Caution: As this solution just slows down the returning data it will keep a TCP connection open and will probably make your server suspectible to multiple attacks and problems which you did not have before. Please read the previously linked Stack Overflow post for more discussion and don’t use this on any important server.
Still here? Then let’s get started.
First thing you should do, is either set up a separate SSH server or make OpenSSH listen to both port 22 and another port.

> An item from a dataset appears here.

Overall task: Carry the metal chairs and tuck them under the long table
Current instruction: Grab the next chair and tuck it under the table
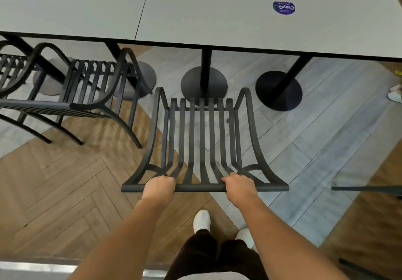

If you apply this tarpit on your main ssh port with no alternative way to interface with the server you will have a bad time.
After we have our backup port, we create a iptables rule which marks traffic to port 22
iptables -A OUTPUT -t mangle -p tcp --sport 22 -j MARK --set-mark 10
Then create a qdisc for eth0 and set it to use htb.
tc qdisc add dev eth0 root handle 1: htb
For more information on tc, I recommend this guide on linux.com
Then add a default rule which allows really fast traffic, this is our default fallback rule for all traffic which is not caught by the mark
tc class add dev eth0 parent 1: classid 1:0 htb rate 1Gbps
Then a slow rule
tc class add dev eth0 parent 1: classid 1:5 htb rate 100bps prio 1
and finally a filter which catches the traffic marked with mark 10 and puts it in flow 5
tc filter add dev eth0 parent 1:0 prio 1 protocol ip handle 10 fw flowid 5
Congratulations, hopefully if you try to ssh to port 22 it will work, but very slowly.
If you want to inspect the class and how it’s doing, you can use
tc -s -d class show dev eth0
The next level I would like to do is to implement a fake ssh server, which implements a randomly broken protocol. The goal being to try to crash whatever is scanning the server by presenting it with almost correct data, preferably also at a really slow pace to make sure it takes a long time to crash.